Feb 13, 2013

Waiting for courage - or numbness

So I had to take a blood sample on a kid a couple of nights ago. It's obviously not unusual and as you might imagine it's not their favorite part of being in a hospital, so it's not unusual that they fuss when we do it. Last night was a bit different though. 

We have this cream that you put on their elbow crease that gives a bit of local anesthesia and usually this is a good thing. However this kid last night hated it, and I really get it. He got it on and then he had to wait for it to take, that is he had to lay there thinking about the fact that he was going to have blood drawn for almost an entire hour! He yelled and cried and said he was scared, all very natural and very common but still, heartbreaking. Later I talked to our nurses about why we put it on in the first place. Sure it takes the pain away from the actual blood drawing, but when you're big enough to think about what's going to happen it just gives you a whole lot of time to think about it and become increasingly scared. When the hour had passed and our lab.technicians came he had screamed for an hour and then, less than a minute later it was over.

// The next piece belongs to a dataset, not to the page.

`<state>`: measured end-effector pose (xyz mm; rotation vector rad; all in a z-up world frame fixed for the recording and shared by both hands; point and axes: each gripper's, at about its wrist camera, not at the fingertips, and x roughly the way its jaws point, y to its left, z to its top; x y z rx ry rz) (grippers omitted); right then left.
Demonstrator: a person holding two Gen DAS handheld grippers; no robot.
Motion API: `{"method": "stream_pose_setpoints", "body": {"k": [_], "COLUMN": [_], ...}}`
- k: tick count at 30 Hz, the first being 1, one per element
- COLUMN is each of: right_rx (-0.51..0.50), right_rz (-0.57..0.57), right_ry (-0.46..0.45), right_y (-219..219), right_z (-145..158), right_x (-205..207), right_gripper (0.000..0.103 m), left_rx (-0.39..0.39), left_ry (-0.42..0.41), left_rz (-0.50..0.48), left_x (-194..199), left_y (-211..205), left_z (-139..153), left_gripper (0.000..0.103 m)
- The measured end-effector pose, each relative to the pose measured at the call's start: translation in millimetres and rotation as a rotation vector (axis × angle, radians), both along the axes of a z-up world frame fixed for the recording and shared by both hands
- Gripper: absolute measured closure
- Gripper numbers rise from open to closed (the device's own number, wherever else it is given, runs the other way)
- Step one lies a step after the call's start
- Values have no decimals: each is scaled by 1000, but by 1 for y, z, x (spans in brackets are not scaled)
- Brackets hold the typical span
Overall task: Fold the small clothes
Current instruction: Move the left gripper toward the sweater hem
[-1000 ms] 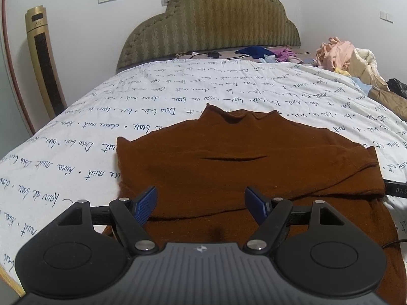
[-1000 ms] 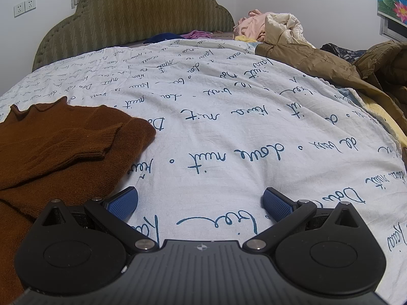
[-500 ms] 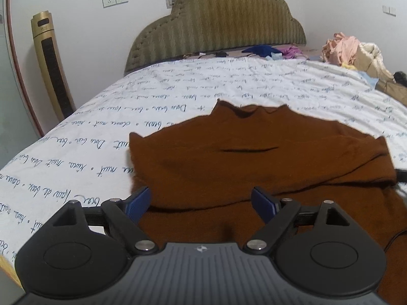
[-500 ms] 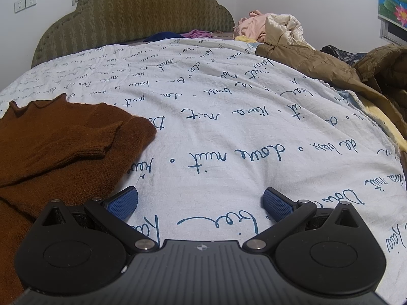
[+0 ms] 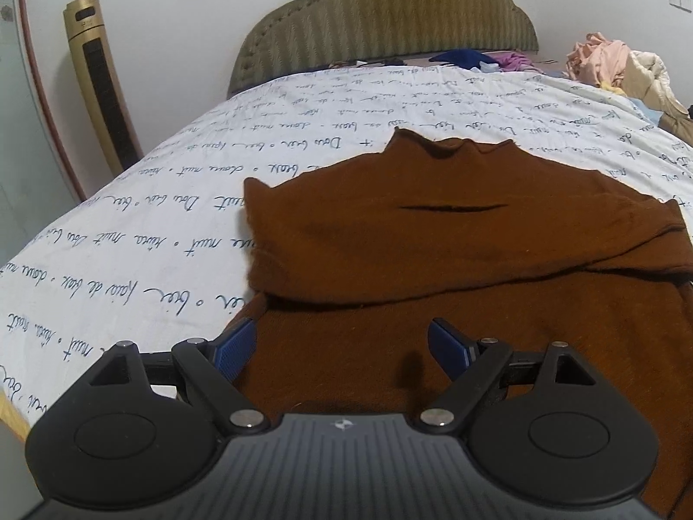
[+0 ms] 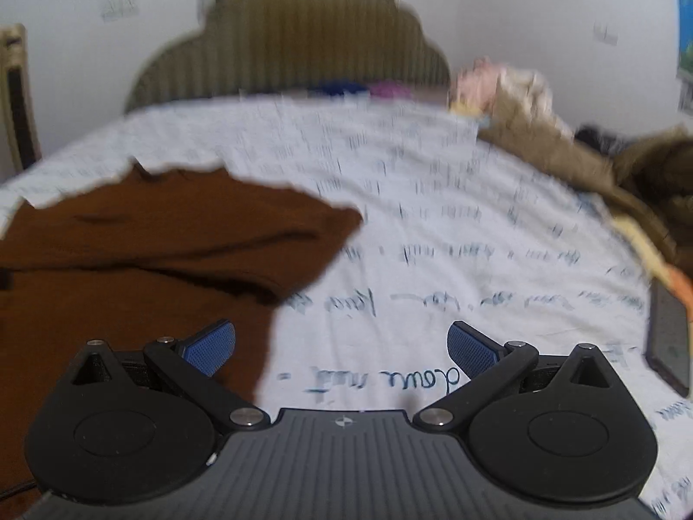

Kind of anticlimactic and unnecessary if you ask me.

I've often talked to my sister about the fact that the saying "act your age" is the dumbest saying in the world, because people act like kids no matter what age they are. I know this because the fact that I'm pretty close to thirty doesn't change the fact that I am just like the little guy. The nurses thought he was exaggerating and that he was acting childish (I mean he was over five, you're supposed to be able to "suck it up" at that age... or something...) and I kept thinking - this is the most normal reaction I've seen since I've started working here. If someone tells me I have to do something I'm really scared of doing I get a huge lump in my stomach and the longer I wait the bigger it gets, at one point or another I know that if I don't do it I'll become a screaming maniac that just can't handle it anymore. 

Still I keep waiting, thinking at some point courage will come to me, the anesthetic will start working and I won't feel any pain.